▶ _Action item_
What lines below hold the string "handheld"? Copy them all.

══ Information supplied ══

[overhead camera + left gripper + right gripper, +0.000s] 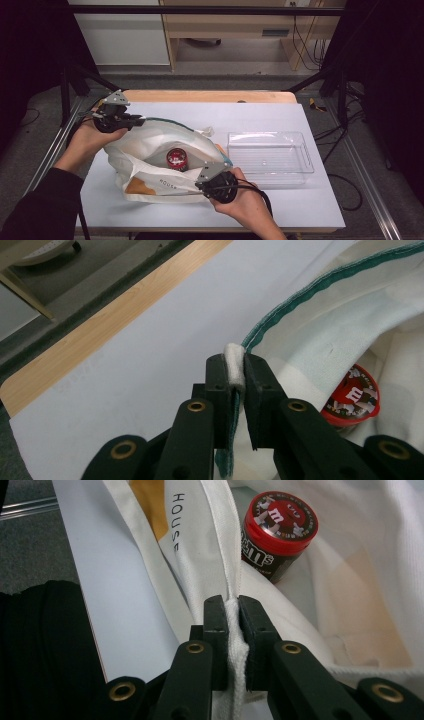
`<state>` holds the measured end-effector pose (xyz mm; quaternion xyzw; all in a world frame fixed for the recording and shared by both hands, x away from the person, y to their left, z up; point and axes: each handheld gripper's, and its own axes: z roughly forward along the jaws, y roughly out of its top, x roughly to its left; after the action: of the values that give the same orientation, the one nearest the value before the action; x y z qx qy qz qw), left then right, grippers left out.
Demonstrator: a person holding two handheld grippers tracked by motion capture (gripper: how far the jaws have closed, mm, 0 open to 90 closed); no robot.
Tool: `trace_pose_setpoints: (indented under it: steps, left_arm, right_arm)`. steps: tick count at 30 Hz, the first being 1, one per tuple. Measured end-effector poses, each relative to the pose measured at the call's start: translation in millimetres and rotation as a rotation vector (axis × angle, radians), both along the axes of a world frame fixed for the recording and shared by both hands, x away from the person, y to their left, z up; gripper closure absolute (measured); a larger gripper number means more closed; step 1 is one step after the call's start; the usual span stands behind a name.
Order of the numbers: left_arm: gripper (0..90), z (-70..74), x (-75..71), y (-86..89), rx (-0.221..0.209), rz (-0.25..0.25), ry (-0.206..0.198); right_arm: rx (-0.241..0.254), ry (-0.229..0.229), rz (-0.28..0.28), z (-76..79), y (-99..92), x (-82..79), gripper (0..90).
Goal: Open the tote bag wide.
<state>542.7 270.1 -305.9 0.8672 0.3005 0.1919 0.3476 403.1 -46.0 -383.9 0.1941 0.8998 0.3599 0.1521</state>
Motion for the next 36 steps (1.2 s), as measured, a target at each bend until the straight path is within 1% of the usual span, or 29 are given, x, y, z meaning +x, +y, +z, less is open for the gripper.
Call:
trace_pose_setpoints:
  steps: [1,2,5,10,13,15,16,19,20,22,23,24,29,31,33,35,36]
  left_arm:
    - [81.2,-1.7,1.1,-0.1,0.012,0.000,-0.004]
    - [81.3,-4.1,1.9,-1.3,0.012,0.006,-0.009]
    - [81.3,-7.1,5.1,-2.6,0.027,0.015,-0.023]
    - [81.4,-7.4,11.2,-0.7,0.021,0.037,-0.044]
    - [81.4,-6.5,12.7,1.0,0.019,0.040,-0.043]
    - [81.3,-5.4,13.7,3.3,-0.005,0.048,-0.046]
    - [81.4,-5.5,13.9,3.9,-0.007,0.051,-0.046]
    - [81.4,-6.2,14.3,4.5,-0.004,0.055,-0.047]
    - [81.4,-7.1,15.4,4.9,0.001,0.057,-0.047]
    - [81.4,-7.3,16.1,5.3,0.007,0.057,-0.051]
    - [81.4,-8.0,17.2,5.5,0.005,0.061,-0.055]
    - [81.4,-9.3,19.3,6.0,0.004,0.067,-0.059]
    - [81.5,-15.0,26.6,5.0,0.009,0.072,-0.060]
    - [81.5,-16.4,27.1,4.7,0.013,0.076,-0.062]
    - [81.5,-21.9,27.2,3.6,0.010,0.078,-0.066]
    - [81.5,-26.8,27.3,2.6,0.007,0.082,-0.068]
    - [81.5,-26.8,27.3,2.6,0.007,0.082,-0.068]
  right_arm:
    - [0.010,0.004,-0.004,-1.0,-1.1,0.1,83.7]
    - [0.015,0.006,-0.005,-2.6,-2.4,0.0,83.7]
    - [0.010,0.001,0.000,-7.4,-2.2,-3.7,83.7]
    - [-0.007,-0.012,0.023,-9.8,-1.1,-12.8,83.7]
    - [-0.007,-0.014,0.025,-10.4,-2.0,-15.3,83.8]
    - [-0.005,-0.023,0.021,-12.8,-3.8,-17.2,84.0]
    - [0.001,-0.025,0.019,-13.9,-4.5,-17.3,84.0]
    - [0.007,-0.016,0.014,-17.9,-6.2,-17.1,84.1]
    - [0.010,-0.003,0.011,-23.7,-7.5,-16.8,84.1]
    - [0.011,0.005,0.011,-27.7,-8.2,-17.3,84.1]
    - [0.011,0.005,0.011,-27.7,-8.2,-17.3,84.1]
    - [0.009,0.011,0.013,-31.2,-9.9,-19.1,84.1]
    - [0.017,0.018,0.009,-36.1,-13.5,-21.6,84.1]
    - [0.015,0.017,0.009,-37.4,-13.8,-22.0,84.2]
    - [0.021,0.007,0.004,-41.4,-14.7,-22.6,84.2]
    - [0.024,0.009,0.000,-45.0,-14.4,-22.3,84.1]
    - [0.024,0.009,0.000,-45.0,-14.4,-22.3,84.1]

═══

▶ _Written answer_
`<state>` holds the measured end-effector pose (xyz mm; quaternion xyzw; all in a world frame fixed for the recording and shared by both hands, x away from the person, y to their left, z up; point and axes: each handheld gripper's, and its own axes: z roughly forward along the jaws, y roughly out of its top, x roughly to its left; after the action: of the values that give the same orientation, the one nearest the value before the action; x y z qx qy qz qw), left then right, grippers left out.
Demonstrator: a person holding two handheld grippers tracked by motion capture (gripper: how far the jaws have closed, mm, 0 open to 90 closed); no robot.

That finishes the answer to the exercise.